Brown’s speech is quoted as saying “The SkyPath will be
Auckland’s first public private partnership (PPP) … This is a chance to cut our
teeth on PPPs and show that we can deliver real value for money and better
outcomes for ratepayers.”
The last sentence is pure sophistry. The big majority of
PPPs across the globe are deals that guarantee the profits of private sector
investors while ensuring the risks are met by ratepayers or taxpayers. PPPs are
a parasitic relationship where the private sector feeds off the public sector
host.
None of us should be under any illusion that Brown’s Council
will be able to negotiate a deal which gives “real value for money and better
outcomes ratepayers” with a legion of corporate lawyers.
The fact the corporate sector love PPPs is the very reason
we should reject them out of hand. If this one goes ahead it will be a
millstone around ratepayers’ necks for decades to come.
The council can borrow, build and run such a cycleway more
cheaply than the private sector.
But the cost should not be met by borrowing anyway. The
money should come from the billions of capital spent each year on new tarseal
highways traversing Auckland – roads we won’t need if we develop integrated,
free public transport on buses, trains and ferries across the city.
The rest of Brown’s speech promotes the usual business
mantra for Auckland – aiming for growth of five to six percent; shifting to an
export focussed economy; greater migration to promote growth and the need to
attract more international investment and talent.
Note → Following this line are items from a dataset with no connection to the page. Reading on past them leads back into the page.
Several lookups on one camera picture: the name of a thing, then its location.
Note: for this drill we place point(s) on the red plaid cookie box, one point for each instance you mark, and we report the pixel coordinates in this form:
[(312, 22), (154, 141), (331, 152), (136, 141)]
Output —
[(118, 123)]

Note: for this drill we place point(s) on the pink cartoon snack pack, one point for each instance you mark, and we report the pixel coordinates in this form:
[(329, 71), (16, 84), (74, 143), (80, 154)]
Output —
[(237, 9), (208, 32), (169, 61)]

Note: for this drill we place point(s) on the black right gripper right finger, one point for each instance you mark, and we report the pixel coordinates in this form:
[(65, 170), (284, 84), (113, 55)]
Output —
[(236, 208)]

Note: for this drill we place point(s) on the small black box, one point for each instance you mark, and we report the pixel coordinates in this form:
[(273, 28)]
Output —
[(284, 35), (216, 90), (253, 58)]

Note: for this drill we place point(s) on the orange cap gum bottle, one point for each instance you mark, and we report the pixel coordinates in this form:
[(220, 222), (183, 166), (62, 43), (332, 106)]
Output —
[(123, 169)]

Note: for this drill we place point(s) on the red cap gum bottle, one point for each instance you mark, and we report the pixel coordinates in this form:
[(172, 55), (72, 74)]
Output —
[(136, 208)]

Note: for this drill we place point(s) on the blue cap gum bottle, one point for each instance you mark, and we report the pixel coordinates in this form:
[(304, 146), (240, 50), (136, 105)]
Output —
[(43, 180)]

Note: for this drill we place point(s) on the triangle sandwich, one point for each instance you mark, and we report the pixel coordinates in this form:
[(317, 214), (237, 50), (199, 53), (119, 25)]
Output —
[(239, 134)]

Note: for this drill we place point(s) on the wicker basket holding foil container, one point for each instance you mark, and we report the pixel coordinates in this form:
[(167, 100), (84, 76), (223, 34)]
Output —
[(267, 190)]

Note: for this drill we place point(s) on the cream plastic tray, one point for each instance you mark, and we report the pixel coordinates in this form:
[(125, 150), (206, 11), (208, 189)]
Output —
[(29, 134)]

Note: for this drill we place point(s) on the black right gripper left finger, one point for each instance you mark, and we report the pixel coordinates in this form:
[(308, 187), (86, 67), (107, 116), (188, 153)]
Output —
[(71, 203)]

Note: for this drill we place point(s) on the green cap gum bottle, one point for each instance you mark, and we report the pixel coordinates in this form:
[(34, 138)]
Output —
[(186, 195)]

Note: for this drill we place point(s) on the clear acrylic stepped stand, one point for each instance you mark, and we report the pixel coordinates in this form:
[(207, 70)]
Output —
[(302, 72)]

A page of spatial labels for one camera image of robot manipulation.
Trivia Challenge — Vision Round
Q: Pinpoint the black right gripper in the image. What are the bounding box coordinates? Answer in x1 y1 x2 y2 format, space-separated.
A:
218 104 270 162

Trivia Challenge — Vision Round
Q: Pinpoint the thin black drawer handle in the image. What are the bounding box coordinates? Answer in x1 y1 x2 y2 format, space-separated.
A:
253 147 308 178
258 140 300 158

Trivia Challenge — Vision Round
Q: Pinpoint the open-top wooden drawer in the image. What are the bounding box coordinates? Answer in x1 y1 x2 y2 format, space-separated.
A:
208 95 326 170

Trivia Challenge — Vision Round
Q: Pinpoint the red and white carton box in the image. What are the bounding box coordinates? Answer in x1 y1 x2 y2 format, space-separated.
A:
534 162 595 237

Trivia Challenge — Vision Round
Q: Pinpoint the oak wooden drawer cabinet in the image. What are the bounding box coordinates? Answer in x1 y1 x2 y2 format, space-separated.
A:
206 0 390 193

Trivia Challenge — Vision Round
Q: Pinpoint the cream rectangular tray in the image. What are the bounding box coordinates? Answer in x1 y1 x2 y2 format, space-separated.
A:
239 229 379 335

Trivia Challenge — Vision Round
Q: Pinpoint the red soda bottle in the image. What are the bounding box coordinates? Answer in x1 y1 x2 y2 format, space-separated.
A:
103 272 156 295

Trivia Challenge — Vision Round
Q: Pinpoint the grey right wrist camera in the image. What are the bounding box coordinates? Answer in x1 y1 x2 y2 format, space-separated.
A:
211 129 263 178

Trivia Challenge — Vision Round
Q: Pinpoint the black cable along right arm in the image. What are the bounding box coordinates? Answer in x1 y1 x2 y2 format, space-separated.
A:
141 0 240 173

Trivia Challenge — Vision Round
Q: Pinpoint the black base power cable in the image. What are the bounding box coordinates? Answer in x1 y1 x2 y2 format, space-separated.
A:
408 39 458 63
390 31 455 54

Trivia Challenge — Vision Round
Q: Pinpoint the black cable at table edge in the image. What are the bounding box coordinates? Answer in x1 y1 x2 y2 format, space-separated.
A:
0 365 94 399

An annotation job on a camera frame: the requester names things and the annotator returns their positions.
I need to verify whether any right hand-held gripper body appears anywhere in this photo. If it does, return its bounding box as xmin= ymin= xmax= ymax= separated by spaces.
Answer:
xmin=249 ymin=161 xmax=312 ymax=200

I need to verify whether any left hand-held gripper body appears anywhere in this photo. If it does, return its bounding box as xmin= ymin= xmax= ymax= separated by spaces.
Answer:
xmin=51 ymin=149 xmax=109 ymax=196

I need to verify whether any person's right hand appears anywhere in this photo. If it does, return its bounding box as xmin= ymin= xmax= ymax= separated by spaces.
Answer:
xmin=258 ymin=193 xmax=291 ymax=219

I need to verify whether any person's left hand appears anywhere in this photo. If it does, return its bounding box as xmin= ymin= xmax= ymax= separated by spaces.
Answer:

We’ve heard it all before.
On the other hand his speech says nothing about the living
wage. He has given up this fight before it’s started. Business doesn’t want it
so Brown will oblige by stifling it as far as it could apply to Auckland City.
The most interesting thing about Brown is that he is
referred to as a centre-left Mayor but where’s the evidence? Instead he’s
taking on a David-Lange-type role – a smiling, cheerful, labourish persona
which acts as the public face for a deeply right-wing policy prescription.
And like David Lange, Len Brown is tolerated by right-wing
businesspeople, not because they like him but because he is eminently malleable
to their demands.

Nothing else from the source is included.